(Task requirements): Go through the entries below. Copy out every line that contains "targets".

(Data under study):

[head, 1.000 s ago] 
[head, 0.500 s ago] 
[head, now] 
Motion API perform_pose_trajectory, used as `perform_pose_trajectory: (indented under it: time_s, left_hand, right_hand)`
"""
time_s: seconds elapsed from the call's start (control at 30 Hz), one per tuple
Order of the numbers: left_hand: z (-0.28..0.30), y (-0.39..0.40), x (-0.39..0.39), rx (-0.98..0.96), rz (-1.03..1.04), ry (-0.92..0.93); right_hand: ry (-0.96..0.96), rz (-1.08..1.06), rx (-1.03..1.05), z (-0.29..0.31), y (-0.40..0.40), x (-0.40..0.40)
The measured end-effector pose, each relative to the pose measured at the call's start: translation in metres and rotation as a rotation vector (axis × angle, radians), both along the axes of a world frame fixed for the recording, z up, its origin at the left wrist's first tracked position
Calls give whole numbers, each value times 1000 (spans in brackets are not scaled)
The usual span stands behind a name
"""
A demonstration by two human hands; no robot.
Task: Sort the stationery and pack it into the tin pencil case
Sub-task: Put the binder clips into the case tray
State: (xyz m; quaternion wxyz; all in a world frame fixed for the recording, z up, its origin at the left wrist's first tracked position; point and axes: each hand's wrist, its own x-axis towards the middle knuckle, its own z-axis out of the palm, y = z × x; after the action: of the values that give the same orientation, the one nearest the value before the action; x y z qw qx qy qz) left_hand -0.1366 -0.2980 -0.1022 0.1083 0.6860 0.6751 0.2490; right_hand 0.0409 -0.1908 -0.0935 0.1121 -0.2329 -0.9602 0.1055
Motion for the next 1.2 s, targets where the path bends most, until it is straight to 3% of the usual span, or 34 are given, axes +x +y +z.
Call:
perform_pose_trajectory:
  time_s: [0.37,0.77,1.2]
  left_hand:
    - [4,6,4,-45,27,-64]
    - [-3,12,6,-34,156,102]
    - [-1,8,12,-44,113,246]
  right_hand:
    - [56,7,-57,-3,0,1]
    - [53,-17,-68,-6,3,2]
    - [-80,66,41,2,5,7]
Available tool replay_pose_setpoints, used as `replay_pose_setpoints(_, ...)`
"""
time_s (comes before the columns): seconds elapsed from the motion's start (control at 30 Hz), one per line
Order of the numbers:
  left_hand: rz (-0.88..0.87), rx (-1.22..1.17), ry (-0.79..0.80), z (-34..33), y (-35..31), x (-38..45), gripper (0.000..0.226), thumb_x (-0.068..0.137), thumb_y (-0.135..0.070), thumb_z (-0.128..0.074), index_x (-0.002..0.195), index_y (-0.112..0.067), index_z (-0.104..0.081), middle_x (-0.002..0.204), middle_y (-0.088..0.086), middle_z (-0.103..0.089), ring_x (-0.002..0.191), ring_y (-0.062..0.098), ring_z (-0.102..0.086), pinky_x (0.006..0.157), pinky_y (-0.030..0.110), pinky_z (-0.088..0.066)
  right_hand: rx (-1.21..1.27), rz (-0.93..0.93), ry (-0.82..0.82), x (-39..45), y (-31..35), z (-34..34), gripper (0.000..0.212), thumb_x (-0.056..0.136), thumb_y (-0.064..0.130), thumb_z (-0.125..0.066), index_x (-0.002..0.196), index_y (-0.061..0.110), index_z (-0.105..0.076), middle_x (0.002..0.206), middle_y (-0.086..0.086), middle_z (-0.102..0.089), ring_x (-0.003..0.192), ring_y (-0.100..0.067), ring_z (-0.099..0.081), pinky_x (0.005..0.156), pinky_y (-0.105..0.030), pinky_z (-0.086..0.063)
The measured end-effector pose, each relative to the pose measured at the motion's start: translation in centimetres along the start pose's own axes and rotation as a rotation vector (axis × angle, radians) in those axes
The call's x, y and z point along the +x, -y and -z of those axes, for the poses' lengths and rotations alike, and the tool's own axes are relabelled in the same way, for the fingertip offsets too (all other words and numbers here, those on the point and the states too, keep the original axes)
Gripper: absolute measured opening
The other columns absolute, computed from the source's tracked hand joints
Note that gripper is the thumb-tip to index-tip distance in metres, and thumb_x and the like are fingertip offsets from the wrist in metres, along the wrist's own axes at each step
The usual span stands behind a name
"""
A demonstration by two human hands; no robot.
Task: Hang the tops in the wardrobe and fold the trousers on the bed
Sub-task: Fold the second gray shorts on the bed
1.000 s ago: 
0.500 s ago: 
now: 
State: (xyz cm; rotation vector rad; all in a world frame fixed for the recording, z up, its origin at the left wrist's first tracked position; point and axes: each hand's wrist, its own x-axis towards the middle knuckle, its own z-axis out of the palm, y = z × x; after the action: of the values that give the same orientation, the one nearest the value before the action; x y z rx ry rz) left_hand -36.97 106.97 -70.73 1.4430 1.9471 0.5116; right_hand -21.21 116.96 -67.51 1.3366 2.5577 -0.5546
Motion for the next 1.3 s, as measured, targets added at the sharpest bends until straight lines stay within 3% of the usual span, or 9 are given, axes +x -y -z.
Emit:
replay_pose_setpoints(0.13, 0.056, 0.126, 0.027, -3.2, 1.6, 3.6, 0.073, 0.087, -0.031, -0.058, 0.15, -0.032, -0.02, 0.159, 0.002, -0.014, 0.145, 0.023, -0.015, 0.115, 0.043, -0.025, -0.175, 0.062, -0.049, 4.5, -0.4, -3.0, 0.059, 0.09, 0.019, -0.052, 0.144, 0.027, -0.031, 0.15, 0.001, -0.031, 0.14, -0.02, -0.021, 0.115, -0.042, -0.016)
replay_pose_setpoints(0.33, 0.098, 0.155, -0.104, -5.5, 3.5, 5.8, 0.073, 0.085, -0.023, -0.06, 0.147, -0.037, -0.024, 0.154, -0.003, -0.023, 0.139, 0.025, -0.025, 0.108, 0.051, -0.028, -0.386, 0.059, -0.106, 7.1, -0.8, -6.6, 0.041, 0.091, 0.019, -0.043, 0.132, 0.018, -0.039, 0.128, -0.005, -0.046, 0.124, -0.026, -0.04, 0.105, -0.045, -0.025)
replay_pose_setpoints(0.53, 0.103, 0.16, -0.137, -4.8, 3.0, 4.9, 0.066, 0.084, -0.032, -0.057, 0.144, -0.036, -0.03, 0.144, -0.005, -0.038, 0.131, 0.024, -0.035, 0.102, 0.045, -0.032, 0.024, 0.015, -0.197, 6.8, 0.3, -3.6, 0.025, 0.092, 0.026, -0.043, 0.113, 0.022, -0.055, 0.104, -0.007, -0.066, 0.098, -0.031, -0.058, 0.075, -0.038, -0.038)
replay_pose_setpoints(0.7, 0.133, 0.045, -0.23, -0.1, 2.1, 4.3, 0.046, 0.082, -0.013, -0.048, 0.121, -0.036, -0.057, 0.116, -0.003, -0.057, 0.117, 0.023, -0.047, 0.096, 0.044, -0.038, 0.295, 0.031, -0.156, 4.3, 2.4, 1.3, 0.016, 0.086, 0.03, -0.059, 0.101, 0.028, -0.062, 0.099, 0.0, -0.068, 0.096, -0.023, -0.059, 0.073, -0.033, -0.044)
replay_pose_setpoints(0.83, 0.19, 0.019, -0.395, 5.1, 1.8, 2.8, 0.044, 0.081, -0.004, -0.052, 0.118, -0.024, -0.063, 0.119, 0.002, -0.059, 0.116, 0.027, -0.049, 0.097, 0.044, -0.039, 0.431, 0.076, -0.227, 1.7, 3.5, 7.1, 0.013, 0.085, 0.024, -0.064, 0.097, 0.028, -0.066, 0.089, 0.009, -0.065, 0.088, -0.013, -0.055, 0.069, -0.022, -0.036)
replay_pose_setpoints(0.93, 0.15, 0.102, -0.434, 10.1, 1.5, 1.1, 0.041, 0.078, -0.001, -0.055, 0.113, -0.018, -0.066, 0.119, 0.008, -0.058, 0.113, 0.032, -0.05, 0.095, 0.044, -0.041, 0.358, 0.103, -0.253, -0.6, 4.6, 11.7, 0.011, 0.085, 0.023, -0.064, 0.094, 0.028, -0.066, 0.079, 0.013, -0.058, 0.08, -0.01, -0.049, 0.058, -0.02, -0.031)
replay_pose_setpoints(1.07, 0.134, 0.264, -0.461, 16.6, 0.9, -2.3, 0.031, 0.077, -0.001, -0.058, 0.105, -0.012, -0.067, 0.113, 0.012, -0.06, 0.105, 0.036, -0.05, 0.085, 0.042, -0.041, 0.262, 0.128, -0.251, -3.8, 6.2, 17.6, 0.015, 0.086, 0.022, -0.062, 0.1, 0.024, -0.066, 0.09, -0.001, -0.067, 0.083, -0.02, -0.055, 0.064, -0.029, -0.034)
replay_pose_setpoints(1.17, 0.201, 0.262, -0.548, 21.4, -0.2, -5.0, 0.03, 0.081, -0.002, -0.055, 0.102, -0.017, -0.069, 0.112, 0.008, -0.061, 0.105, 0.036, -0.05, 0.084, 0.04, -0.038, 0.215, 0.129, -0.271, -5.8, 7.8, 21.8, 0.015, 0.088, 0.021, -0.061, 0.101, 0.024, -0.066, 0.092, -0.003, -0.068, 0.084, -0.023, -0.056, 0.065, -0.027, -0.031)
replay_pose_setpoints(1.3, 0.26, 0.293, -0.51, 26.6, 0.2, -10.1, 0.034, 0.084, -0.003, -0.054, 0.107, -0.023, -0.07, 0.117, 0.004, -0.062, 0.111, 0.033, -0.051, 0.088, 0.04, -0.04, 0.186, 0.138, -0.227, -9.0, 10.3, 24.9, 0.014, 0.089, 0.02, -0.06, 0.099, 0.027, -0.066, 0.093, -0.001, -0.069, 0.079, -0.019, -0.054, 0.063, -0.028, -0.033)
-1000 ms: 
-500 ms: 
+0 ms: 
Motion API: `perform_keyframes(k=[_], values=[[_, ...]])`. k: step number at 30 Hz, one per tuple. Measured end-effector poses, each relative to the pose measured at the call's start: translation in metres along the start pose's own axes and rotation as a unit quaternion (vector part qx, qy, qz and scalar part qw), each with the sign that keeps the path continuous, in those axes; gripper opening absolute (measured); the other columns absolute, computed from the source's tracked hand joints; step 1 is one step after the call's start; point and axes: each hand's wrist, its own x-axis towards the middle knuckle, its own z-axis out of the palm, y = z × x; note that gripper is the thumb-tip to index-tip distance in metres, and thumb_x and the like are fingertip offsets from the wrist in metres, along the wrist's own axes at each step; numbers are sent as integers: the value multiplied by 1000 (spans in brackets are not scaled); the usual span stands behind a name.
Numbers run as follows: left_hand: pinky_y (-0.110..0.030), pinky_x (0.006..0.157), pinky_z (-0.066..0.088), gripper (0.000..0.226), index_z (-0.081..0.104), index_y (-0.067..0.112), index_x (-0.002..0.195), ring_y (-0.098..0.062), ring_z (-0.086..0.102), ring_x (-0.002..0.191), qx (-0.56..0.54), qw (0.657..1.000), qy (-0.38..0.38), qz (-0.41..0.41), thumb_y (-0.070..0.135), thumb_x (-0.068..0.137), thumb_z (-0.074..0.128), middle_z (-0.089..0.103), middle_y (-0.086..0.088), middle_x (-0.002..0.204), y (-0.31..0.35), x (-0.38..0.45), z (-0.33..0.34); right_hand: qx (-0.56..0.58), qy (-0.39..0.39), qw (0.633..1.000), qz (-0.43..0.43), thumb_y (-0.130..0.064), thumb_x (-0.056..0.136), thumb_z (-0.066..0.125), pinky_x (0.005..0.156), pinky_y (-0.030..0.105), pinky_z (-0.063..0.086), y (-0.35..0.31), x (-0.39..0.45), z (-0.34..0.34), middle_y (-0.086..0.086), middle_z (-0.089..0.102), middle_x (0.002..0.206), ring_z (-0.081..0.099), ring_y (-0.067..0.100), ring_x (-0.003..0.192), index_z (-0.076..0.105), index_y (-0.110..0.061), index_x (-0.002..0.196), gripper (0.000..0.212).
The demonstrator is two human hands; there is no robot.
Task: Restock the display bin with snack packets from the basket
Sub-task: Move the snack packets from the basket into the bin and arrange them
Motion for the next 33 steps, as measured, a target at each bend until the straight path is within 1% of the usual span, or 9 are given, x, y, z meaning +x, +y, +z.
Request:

(Response to this exercise):
Motion for the next 1.2 s, targets where the path bends most, until it is straight to 3% of the usual span, or 34 are given, axes +x +y +z.
Motion for the next 1.3 s, as measured, targets added at the sharpest bends until straight lines stay within 3% of the usual span, or 9 are given, axes +x -y -z.

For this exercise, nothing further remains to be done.